Comcast Corp. may have to sell some NBC television stations or agree to have independent arbitration settle pricing disputes to get U.S. government approval for buying General Electric Co.’s NBC Universal.
These are among the remedies the U.S. Federal Communications Commission or the Justice Department may require to ease fears about keeping television markets competitive following the $28 billion deal, antitrust analysts said.
Comcast, the largest U.S. cable operator, would get control of the NBC television network and broadcast stations and sports networks in Boston, New York, Philadelphia, Chicago, San Francisco and Washington, six of the biggest U.S. television markets, plus Hartford, Connecticut. Comcast also would acquire NBC’s national cable networks, including Bravo, USA Network, MSNBC and CNBC, and national sports and Olympic Games programming.
Philadelphia-based Comcast’s power in key markets is “absolutely going to be a major concern” for officials, said Craig Moffett, an analyst at New York-based Sanford C. Bernstein & Co.
FCC and Justice Department spokeswomen declined to comment on their agencies’ investigations.
Comcast in a filing said the markets in question are “major communities” that will have at least seven TV stations it won’t own after the transaction closes.
The deal “is pro-competitive, pro-consumer and strongly in the public interest,” Sena Fitzmaurice, a Comcast spokeswoman, said in an e-mail.
The public has until Aug. 5 to weigh in on the deal, which was announced in December. Thousands of comments have been filed with the FCC, including demands that Comcast sell Hulu, NBC’s video website, and calls for disclosing how much revenue the company receives from pornography.
“The sheer complexity of the issues” confronting investigators will delay the conclusion of a government review until next year, Stifel Nicolaus & Co. analysts Rebecca Arbogast and David Kaut said in a July 8 note to clients.
Moffett said the government may demand arbitration procedures that ensure competitors get fair access to programming, as they have in other deals.
Federal authorities could pressure Comcast to sell stations if they think the company would quash new developments such as multiple digital channels offered over the airwaves, said Roger Noll, a senior fellow at the American Antitrust Institute, a Washington-based policy group.
What federal enforcers are “going to worry about is on the distribution side, the snuffing out of competition,” Noll said in an interview.
Bloomberg LP, parent of Bloomberg News, has told the FCC it wants to ensure its channel will be located on Comcast cable near other business shows.
Comcast has gained supporters with recent agreements.
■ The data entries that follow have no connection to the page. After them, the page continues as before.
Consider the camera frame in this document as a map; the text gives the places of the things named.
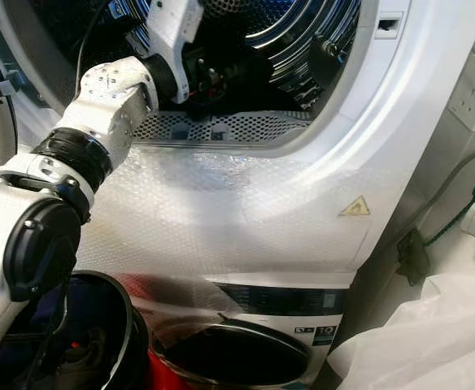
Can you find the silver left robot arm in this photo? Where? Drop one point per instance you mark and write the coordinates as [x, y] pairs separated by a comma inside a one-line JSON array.
[[18, 211]]

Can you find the white washing machine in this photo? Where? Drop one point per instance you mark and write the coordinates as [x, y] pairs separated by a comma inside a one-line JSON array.
[[278, 313]]

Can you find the grey perforated lint filter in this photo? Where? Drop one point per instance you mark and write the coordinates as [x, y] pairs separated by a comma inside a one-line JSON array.
[[237, 126]]

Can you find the shiny steel dryer drum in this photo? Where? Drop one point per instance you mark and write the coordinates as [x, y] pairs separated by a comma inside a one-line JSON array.
[[302, 41]]

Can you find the clear bubble wrap sheet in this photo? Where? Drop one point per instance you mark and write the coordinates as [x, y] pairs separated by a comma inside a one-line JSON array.
[[237, 219]]

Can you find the white tumble dryer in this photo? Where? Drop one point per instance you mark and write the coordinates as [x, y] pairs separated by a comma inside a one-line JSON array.
[[311, 187]]

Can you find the yellow triangle warning sticker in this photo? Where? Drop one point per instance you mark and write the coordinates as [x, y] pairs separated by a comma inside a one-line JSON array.
[[355, 207]]

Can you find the black washer control panel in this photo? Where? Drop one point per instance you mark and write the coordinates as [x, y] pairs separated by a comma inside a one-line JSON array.
[[282, 299]]

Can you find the round dark washer door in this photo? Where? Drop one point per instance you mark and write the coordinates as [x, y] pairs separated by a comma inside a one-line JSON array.
[[237, 353]]

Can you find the black round bin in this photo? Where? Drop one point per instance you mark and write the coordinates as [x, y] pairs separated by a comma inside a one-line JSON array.
[[87, 333]]

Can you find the red plastic basin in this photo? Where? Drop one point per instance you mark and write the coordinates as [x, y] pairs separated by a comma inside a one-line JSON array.
[[163, 372]]

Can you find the white plastic bag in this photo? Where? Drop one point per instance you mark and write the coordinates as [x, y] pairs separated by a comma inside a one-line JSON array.
[[424, 333]]

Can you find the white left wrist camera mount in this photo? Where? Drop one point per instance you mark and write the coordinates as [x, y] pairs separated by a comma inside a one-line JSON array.
[[176, 28]]

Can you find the black metal bracket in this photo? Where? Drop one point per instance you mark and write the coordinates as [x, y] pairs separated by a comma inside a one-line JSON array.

It got NBC affiliates on board by promising not to move the Olympics and other major sporting events from broadcast to cable.
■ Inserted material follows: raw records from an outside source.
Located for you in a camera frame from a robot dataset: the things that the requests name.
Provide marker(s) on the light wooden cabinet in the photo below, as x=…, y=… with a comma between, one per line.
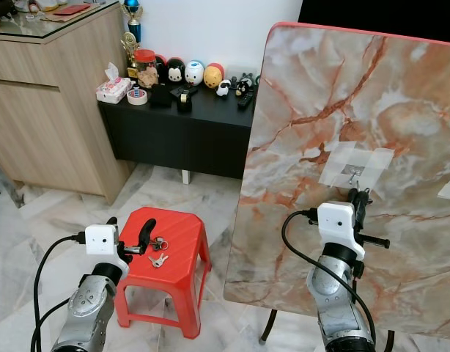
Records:
x=49, y=132

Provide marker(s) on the clear tape patch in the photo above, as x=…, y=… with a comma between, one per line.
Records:
x=375, y=159

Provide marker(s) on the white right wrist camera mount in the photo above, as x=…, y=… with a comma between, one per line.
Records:
x=335, y=224

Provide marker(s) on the pink tissue box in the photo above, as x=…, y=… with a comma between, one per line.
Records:
x=113, y=89

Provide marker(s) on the gold trophy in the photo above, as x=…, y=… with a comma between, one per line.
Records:
x=130, y=56

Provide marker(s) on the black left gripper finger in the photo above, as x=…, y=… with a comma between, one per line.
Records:
x=111, y=221
x=146, y=233

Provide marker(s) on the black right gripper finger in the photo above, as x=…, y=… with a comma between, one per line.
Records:
x=365, y=207
x=355, y=205

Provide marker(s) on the yellow round bear toy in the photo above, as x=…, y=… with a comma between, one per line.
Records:
x=214, y=75

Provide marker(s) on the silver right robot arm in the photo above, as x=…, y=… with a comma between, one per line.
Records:
x=331, y=290

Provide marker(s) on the marble pattern folding table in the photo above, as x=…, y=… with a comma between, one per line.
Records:
x=327, y=95

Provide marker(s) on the black round mouse toy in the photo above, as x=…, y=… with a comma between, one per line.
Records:
x=175, y=72

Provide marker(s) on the small panda figure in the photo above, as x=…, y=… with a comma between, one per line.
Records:
x=223, y=88

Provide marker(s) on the small metal hook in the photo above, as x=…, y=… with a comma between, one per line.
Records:
x=352, y=173

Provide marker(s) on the clear jar red lid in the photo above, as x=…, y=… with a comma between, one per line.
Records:
x=145, y=57

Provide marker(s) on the black tape dispenser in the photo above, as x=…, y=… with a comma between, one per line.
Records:
x=184, y=102

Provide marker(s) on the red plastic stool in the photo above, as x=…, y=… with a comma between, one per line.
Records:
x=181, y=235

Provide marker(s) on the white round toy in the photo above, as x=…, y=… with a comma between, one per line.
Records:
x=194, y=73

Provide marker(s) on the small black white figure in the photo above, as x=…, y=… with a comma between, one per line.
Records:
x=244, y=84

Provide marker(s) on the black remote control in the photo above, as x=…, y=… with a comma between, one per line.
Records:
x=245, y=100

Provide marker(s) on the black television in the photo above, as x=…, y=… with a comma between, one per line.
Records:
x=379, y=13

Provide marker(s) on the black metal table leg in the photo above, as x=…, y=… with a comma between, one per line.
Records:
x=269, y=326

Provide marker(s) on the flat red book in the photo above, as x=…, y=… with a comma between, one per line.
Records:
x=71, y=9

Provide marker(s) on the black pouch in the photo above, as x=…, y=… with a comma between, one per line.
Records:
x=160, y=97

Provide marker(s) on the white tape roll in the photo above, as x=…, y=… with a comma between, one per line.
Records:
x=130, y=97

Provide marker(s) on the blue trophy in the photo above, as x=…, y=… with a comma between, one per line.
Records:
x=133, y=9

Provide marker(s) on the black TV console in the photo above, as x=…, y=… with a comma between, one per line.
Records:
x=181, y=139

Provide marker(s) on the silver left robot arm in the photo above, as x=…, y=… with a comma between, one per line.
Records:
x=86, y=308

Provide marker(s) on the dark ceramic pot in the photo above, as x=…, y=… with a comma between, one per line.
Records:
x=1, y=7
In a bid for minority backing, the company has said it plans to name a Latino to its board and will add to its offerings eight independent channels owned by blacks or Hispanics.
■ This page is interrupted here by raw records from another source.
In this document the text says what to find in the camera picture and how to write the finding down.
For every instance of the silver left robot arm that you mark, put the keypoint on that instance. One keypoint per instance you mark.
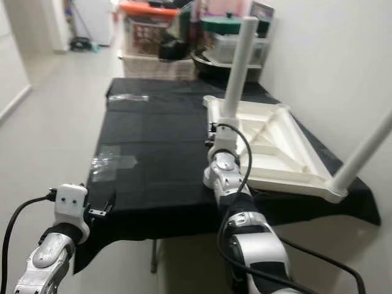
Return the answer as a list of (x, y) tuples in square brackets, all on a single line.
[(46, 257)]

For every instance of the clear tape strip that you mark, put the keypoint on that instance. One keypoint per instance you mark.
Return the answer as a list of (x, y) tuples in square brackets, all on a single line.
[(128, 98)]

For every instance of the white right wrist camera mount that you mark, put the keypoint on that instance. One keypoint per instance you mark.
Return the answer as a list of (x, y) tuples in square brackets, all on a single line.
[(223, 144)]

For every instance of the black wok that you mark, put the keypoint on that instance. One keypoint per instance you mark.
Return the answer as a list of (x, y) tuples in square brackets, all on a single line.
[(208, 67)]

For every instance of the black table cloth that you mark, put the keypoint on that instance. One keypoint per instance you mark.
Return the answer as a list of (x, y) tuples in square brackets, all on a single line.
[(159, 184)]

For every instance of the storage box with orange lid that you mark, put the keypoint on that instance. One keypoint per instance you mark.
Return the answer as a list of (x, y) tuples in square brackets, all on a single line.
[(141, 37)]

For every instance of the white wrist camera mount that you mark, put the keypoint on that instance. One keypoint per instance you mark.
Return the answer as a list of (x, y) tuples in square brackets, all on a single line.
[(223, 144), (70, 201)]

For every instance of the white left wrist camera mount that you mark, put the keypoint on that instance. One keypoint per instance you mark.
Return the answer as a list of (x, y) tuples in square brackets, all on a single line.
[(70, 201)]

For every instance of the clear plastic container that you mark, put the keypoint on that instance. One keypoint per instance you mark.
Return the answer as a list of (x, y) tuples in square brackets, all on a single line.
[(258, 50)]

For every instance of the pink plastic container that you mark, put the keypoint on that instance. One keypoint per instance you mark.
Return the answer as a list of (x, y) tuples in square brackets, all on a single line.
[(223, 7)]

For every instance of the green pot lid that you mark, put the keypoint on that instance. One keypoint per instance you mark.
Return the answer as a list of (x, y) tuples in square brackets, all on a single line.
[(220, 24)]

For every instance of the mop with dark head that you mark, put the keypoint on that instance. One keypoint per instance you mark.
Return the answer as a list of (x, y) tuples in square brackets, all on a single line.
[(79, 44)]

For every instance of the white cabinet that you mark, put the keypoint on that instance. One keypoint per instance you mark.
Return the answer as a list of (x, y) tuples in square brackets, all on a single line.
[(98, 21)]

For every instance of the patterned cloth covered bench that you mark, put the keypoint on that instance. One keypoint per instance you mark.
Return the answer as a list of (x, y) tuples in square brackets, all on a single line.
[(153, 68)]

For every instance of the white plastic table top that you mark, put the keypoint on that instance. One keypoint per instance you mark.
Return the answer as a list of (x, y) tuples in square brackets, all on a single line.
[(288, 159)]
On July 12, Comcast, NBC Universal and the Los Angeles-based Independent Film & Television Alliance announced a plan requiring NBC to consider programs from independent producers.
U.S. authorities said they are examining all aspects of the acquisition.
Assistant Attorney General Christine Varney, the top U.S. antitrust official, told senators last month the Justice Department will insist that the deal protects competition.
Investigators will take into account Comcast’s past attempts to thwart competition, said Lloyd Constantine, a former New York state assistant attorney general in charge of antitrust enforcement.
For more than a decade, Comcast has refused to sell Philadelphia sports programming to DirecTV and Dish Network Corp., two satellite competitors, DirecTV said in an FCC filing.
“They have in essence a rabid dog here,” Constantine said.
Noll said Comcast has several points in its favor, including its small share of national TV and cable channels and increased competition from the Internet to distribute programming.
Chris Kelly, antitrust lawyer for Mayer Brown LLP in Washington, said Comcast’s power to deny programming to rivals is exaggerated and that it was unlikely the government would pressure the company to sell NBC stations.
“It just doesn’t strike me that that’s really much of an issue,” he said in an interview.
Comcast would still gain from the deal even if authorities insist the company sell stations, said Rick Franklin, a St. Louis-based communications analyst with Edward Jones.
“The value of those broadcast stations is pretty small compared with the $30 billion size of the deal,” he said.
The NBC stations could be worth several hundred million dollars each, said Mark Fratrik, a vice president with Chantilly, Virginia-based BIA/Kelsey.
Comcast may prefer to drop some stations rather than agree to arbitration, which could reduce the price Comcast gets for programs, New York-based Collins Stewart LLC analyst Tom Eagan said in an interview.
The deal “will go through,” he said. “The big question is the degree of concessions they would have to agree to.”